→ WHAT TO WORK ON:
Return every entry in full, with no alterations.

** EXERCISE MATERIAL follows **

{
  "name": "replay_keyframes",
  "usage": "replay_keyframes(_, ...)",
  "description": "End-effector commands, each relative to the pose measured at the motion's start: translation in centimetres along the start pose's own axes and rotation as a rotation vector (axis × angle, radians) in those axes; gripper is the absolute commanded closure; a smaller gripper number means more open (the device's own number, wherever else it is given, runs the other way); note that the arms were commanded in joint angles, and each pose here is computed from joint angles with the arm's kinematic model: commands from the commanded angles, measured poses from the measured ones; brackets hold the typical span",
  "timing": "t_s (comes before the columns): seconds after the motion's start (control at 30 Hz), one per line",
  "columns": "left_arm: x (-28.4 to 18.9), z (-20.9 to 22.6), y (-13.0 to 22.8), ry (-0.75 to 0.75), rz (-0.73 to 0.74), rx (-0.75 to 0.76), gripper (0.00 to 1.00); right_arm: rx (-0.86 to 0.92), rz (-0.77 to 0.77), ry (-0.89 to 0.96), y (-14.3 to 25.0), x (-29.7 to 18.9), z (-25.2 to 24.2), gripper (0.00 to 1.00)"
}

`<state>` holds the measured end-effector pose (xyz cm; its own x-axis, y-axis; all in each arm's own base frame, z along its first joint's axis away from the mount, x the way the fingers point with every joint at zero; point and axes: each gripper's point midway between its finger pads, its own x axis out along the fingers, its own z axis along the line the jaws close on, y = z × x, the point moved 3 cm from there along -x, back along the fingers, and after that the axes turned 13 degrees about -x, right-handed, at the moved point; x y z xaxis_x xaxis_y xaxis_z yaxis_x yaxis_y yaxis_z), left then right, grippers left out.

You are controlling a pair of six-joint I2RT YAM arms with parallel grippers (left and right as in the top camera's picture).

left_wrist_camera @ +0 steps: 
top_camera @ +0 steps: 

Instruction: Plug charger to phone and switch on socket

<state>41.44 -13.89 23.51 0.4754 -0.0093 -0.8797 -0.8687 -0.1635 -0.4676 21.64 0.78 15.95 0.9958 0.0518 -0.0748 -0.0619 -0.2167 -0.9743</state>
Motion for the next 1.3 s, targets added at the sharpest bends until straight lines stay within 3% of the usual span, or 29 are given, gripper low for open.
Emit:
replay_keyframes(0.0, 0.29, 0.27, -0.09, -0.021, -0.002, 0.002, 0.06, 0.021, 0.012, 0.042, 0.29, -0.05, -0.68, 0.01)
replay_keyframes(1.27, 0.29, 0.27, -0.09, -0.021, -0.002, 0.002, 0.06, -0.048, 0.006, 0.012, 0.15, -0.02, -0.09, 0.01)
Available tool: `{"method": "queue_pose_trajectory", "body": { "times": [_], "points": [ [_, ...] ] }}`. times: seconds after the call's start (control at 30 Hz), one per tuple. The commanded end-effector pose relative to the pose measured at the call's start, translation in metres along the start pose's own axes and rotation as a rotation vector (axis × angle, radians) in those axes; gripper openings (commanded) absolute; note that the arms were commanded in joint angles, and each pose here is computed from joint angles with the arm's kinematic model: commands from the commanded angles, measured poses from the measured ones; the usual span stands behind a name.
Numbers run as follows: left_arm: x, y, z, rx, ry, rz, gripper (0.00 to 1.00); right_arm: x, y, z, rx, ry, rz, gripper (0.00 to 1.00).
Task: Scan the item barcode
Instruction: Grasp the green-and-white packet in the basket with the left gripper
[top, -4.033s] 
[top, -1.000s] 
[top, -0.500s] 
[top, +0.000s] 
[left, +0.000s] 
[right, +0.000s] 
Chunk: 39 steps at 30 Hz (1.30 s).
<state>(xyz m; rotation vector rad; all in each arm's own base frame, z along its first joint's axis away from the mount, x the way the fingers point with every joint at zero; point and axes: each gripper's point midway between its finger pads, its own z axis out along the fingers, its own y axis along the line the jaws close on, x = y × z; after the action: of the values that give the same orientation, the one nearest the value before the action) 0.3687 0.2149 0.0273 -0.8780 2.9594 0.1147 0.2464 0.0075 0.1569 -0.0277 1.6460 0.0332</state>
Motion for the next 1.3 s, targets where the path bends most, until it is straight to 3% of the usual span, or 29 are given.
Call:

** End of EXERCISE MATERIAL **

→ WRITTEN REPLY:
{
  "name": "replay_keyframes",
  "usage": "replay_keyframes(_, ...)",
  "description": "End-effector commands, each relative to the pose measured at the motion's start: translation in centimetres along the start pose's own axes and rotation as a rotation vector (axis × angle, radians) in those axes; gripper is the absolute commanded closure; a smaller gripper number means more open (the device's own number, wherever else it is given, runs the other way); note that the arms were commanded in joint angles, and each pose here is computed from joint angles with the arm's kinematic model: commands from the commanded angles, measured poses from the measured ones; brackets hold the typical span",
  "timing": "t_s (comes before the columns): seconds after the motion's start (control at 30 Hz), one per line",
  "columns": "left_arm: x (-28.4 to 18.9), z (-20.9 to 22.6), y (-13.0 to 22.8), ry (-0.75 to 0.75), rz (-0.73 to 0.74), rx (-0.75 to 0.76), gripper (0.00 to 1.00); right_arm: rx (-0.86 to 0.92), rz (-0.77 to 0.77), ry (-0.89 to 0.96), y (-14.3 to 25.0), x (-29.7 to 18.9), z (-25.2 to 24.2), gripper (0.00 to 1.00)"
}

`<state>` holds the measured end-effector pose (xyz cm; its own x-axis, y-axis; all in each arm's own base frame, z along its first joint's axis away from the mount, x the way the fingers point with every joint at zero; point and axes: each gripper's point midway between its finger pads, its own x axis out along the fingers, its own z axis along the line the jaws close on, y = z × x, the point moved 3 cm from there along -x, back along the fingers, and after that the axes turned 13 degrees about -x, right-handed, at the moved point; x y z xaxis_x xaxis_y xaxis_z yaxis_x yaxis_y yaxis_z), left then right, grippers left out.

You are controlling a pair of six-joint I2RT YAM arms with parallel grippers (left and right as in the top camera's picture).

left_wrist_camera @ +0 steps: 
top_camera @ +0 steps: 

Instruction: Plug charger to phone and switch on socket

<state>41.44 -13.89 23.51 0.4754 -0.0093 -0.8797 -0.8687 -0.1635 -0.4676 21.64 0.78 15.95 0.9958 0.0518 -0.0748 -0.0619 -0.2167 -0.9743</state>
Motion for the next 1.3 s, targets added at the sharpest bends until straight lines stay within 3% of the usual span, or 29 are given, gripper low for open.
Emit:
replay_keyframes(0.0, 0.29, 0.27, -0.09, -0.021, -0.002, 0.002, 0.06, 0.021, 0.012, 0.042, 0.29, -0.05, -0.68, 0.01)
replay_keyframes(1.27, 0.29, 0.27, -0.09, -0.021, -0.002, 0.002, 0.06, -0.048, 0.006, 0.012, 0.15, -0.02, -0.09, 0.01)
Available tool: `{"method": "queue_pose_trajectory", "body": { "times": [_], "points": [ [_, ...] ] }}`. times: seconds after the call's start (control at 30 Hz), one per tuple. The commanded end-effector pose relative to the pose measured at the call's start, translation in metres along the start pose's own axes and rotation as a rotation vector (axis × angle, radians) in those axes; gripper openings (commanded) absolute; note that the arms were commanded in joint angles, and each pose here is computed from joint angles with the arm's kinematic model: commands from the commanded angles, measured poses from the measured ones; the usual span stands behind a name.
Numbers run as follows: left_arm: x, y, z, rx, ry, rz, gripper (0.00 to 1.00); right_arm: x, y, z, rx, ry, rz, gripper (0.00 to 1.00).
Task: Scan the item barcode
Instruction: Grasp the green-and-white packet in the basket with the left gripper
[top, -4.033s] 
[top, -1.000s] 
[top, -0.500s] 
[top, +0.000s] 
[left, +0.000s] 
[right, +0.000s] 
Chunk: 39 steps at 30 Hz (1.30 s).
<state>(xyz m; rotation vector rad; all in each arm's own base frame, z along its first joint's axis away from the mount, x the way the fingers point with every joint at zero; point and axes: each gripper's point midway between its finger pads, its own z axis out along the fingers, its own y axis along the line the jaws close on, x = y × z; after the action: of the values that give the same orientation, the one nearest the value before the action) 0.3687 0.2149 0.0273 -0.8780 2.9594 0.1147 0.2464 0.0075 0.1569 -0.0277 1.6460 0.0332</state>
Motion for the next 1.3 s, targets where the path bends most, until it is straight to 3% of the usual span, or 29 are given.
Call:

The full output has already been given.